I was a Sailor
**I was a Sailor on some of the greatest Navy ships afloat**
and let me share with you a glimpse of the life I so dearly loved . .
*I liked standing on the bridge wing at sunrise with salt spray
in my face and clean ocean winds whipping in from the
four quarters of the globe. I liked the sounds of the Navy - the
piercing trill of the boatswains pipe, the syncopated clangor of
the ship's bell on the quarterdeck, harsh, and the strong
language and laughter of sailors at work.

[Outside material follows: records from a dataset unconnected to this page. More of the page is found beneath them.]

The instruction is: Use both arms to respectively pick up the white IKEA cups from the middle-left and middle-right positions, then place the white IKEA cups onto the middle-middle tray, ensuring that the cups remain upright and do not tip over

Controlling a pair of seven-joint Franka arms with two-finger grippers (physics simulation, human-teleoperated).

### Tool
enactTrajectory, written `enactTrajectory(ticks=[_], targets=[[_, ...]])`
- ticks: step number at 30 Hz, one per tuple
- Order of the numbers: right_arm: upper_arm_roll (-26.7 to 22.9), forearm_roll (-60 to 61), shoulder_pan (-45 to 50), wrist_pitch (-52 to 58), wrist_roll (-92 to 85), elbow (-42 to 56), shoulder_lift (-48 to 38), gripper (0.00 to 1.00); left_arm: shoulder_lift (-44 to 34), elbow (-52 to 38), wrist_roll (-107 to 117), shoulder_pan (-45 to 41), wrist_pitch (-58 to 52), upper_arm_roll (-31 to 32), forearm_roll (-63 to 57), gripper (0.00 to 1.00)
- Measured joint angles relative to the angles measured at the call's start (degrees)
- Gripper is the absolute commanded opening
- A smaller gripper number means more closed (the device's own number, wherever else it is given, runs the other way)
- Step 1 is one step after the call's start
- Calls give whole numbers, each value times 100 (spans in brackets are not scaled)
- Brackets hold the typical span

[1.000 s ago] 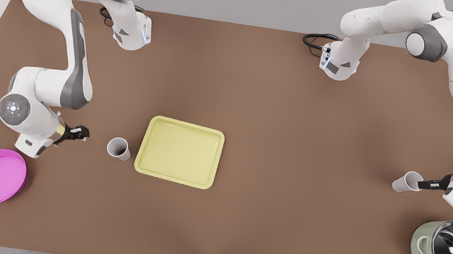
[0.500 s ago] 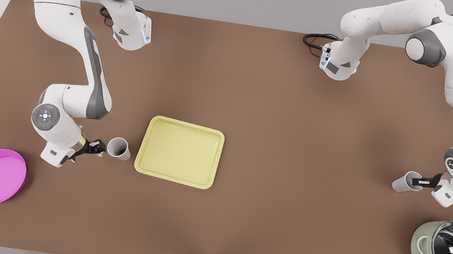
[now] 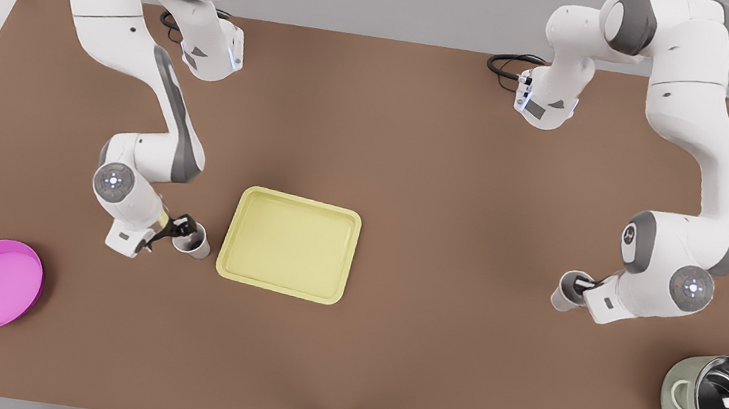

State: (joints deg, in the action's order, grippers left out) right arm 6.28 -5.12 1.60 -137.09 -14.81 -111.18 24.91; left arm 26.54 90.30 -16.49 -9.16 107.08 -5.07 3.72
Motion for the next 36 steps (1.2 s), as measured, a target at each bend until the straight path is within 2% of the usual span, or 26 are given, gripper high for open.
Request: enactTrajectory(ticks=[3,5,7,8,10,11,13,16,18,23,27,28,30,31,36], targets=[[4,-1,-9,-116,1,6,106,100,366,-588,806,-642,-118,1136,253,21],[4,-4,-11,-173,1,37,223,100,946,-1287,1487,-1348,-71,1343,327,21],[5,-6,-16,-228,-1,34,303,100,1296,-1532,2203,-1778,180,1396,371,21],[5,-7,-23,-259,-2,18,334,93,1423,-1578,2560,-1918,358,1404,384,21],[5,-5,-33,-318,-11,-4,370,69,1815,-1967,3281,-2227,706,1401,311,21],[5,-4,-40,-344,-18,-8,379,61,2045,-2261,3639,-2354,846,1402,237,21],[5,-4,-51,-385,-39,-5,395,55,2400,-2724,4308,-2504,1066,1402,139,21],[4,-4,-36,-425,-74,16,433,42,2689,-2919,5186,-2673,1286,1417,72,21],[5,10,-13,-442,-109,29,439,22,2797,-2924,5696,-2784,1375,1428,59,21],[56,25,-29,-434,-198,236,388,21,3005,-2926,6749,-2897,1496,1512,78,21],[477,25,-48,-416,-270,516,278,21,3095,-2942,7399,-2922,1555,1525,86,23],[610,25,-41,-413,-313,575,267,21,3099,-2943,7537,-2924,1566,1525,89,33],[840,22,-21,-408,-444,645,270,21,3117,-2944,7785,-2925,1591,1526,101,73],[925,21,-1,-406,-528,662,283,21,3123,-2944,7895,-2925,1607,1526,112,85],[1139,25,88,-341,-1080,614,331,21,3129,-2939,8331,-2925,1686,1525,169,100]])
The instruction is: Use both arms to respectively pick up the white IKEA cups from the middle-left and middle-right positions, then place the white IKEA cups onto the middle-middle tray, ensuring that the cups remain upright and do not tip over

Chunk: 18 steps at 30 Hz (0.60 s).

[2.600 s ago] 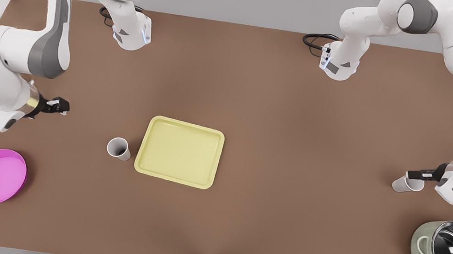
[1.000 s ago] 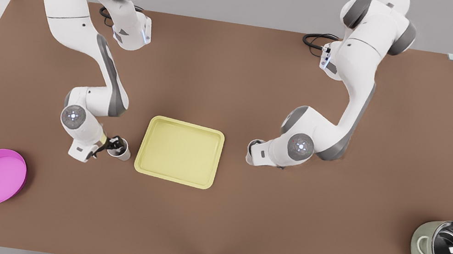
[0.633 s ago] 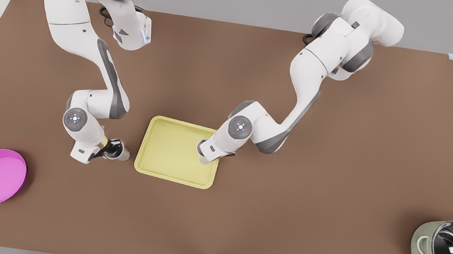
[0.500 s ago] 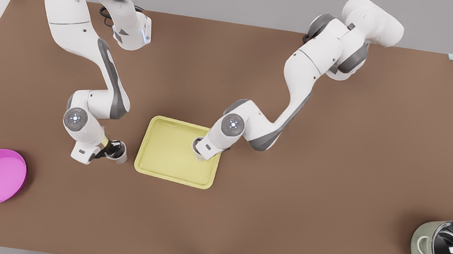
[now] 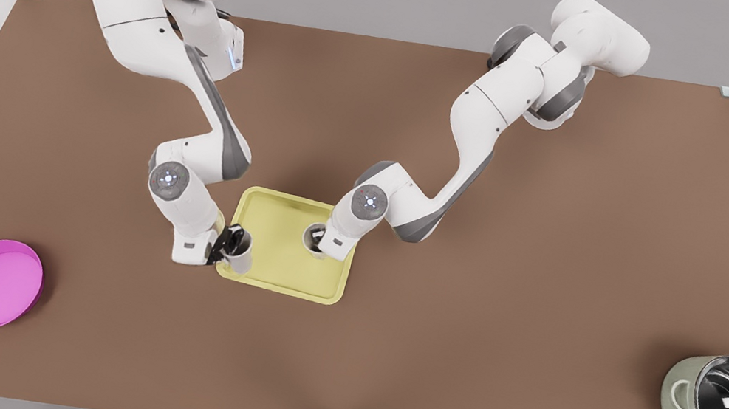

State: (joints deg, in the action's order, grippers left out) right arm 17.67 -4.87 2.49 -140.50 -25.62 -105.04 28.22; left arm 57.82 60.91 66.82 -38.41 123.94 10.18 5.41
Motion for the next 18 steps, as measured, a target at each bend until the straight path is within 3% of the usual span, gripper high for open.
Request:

*I liked Navy vessels -- plodding fleet auxiliaries and amphibs,
sleek submarines and steady solid aircraft carriers. I liked the
proud names of Navy ships: Midway, Lexington , Saratoga , Coral
Sea, Antietam, Valley Forge - memorials of great battles won and
*I liked the lean angular names of Navy "tin-cans" and escorts,
mementos of heroes who went before us.
*And the others - - San Jose , San Diego , Los Angeles , St.Paul,
Chicago , Oklahoma City, named for our cities.
*I liked the tempo of a Navy band.
*I liked liberty call and the spicy scent of a foreign port.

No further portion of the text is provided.